На это у Воронкова нечем было крыть. Действительно, он и сам толком не понимал, отчего бы нашим истребителям не шугануть «раму». А то этот двухфюзеляжный «фокке-вульф» как заберется с утра на верхотуру, так и мозолит глаза целый день. Зенитчики для порядка малость постреляют — и все, а наши самолеты и вовсе «раму» не беспокоят. Может, пехоте не по уму авиационные тонкости? Так или не так, но «рама» висела, высматривала, вынюхивала. Ну что вынюхала? Будет наступление? Будет! Фриц, жди Ивана в гости!
Дожди прекратились, осточертевшие. С утра до вечера голубое небо, щедрое солнце. Загорай — не хочу. Но времена солнечных ванн миновали, тактика продолжала безжалостно выжимать из роты лейтенанта Воронкова и из него самого остатние силы. Всем уже хотелось: скорей бы снова на передок, пусть наступление, пусть оборона — лишь бы прекратилась эта потовыжималка под названием «тактические занятия». Но выдавался крохотный передых, и люди приходили в себя, писали письма, читали газеты, шутили и мусолили анекдоты, а Ермек Тулегенов пел.
Оранжевое запятнало потускневшую голубень неба, ни дуновения, и комарье притихло, а Ермек, запрокинувшись, с прикрытыми глазами, как незрячий, резко двигая адамовым яблоком, выталкивал из горла хриплые, придушенные тревожные слова.
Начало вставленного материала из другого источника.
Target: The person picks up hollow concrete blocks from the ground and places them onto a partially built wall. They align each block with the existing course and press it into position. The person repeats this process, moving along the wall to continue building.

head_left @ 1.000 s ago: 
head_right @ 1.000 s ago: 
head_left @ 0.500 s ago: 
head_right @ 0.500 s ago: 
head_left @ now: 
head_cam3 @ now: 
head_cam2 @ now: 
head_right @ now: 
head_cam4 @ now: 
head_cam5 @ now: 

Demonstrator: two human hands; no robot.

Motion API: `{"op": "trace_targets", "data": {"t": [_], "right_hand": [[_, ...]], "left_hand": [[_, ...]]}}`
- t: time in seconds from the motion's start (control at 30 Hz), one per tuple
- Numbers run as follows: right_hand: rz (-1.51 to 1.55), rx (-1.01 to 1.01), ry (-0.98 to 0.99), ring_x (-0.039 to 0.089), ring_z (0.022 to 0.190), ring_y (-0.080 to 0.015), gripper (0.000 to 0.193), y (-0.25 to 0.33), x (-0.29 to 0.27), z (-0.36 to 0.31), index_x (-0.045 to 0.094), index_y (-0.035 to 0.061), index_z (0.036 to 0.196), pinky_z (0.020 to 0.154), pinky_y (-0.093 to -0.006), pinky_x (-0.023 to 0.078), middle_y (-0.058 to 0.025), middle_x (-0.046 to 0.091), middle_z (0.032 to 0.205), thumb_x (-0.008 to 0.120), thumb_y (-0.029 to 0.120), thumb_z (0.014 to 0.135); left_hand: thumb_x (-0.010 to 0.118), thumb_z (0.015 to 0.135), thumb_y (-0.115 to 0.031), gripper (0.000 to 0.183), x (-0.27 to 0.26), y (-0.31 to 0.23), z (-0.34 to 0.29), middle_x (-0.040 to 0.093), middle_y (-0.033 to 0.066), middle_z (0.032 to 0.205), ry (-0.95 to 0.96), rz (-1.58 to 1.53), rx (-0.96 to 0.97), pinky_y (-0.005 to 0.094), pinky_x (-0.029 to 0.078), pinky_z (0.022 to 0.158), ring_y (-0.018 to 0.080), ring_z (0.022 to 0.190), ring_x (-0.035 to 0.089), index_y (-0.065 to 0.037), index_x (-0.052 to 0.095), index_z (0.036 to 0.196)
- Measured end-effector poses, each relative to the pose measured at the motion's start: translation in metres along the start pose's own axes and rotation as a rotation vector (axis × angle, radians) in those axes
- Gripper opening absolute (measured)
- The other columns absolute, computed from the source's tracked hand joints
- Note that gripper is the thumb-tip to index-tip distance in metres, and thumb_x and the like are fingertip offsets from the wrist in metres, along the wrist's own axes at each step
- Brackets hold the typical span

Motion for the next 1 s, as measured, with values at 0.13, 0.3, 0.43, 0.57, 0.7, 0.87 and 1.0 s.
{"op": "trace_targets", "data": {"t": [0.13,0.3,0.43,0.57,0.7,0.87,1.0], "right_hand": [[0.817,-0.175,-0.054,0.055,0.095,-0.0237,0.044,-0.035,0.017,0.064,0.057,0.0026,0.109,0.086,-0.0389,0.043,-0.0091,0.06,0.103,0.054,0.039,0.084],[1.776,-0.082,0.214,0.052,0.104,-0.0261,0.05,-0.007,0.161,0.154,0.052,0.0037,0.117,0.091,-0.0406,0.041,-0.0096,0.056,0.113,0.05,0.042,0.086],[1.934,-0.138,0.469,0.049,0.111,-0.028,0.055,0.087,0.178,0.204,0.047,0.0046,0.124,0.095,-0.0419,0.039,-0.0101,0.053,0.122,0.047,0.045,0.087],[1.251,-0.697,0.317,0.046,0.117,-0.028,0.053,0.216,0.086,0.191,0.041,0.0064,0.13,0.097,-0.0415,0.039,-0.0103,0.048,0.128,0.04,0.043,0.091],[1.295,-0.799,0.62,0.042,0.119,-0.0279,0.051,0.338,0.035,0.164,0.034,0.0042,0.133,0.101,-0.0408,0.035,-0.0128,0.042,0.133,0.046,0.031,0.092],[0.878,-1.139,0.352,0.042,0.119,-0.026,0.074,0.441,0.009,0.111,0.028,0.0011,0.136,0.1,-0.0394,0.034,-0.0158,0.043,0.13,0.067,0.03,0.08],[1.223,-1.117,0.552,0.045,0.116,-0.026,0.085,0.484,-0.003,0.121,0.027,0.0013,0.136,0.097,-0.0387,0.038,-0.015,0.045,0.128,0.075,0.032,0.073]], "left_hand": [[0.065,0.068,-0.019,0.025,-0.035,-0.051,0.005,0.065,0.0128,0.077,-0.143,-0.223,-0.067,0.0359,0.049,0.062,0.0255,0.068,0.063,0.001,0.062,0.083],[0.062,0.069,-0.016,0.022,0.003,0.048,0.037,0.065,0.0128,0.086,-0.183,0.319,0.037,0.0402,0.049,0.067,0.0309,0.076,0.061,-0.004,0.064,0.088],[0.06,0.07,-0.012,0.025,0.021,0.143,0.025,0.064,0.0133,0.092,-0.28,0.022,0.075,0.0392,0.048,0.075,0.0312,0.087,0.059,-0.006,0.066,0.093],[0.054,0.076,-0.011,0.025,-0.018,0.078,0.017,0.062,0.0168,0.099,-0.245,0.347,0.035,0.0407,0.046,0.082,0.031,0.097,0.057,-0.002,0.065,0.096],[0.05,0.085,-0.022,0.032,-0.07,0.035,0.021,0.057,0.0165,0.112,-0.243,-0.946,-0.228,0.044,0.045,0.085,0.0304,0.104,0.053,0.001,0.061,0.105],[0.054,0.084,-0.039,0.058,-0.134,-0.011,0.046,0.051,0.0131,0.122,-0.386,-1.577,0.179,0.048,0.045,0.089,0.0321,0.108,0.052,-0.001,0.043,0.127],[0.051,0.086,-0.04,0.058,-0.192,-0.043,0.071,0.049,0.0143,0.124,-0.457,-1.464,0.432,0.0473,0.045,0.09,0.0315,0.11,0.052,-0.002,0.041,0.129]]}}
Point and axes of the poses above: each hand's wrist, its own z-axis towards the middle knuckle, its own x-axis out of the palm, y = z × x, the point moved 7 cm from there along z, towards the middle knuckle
Воронков ни бельмеса не смыслил в казахском и все порывался спросить бойца, о чем песня. Однако терпеливо дослушал до конца и только потом задал вопрос. Тулегенов открыл, закрыл и вновь открыл карие, навыкате, глаза, дернул острым кадыком и нехотя ответил:
— О родном ауле. О степях. — Махнул рукой. — Разве это переведешь, товарищ лейтенант? Вы же понимаете меня…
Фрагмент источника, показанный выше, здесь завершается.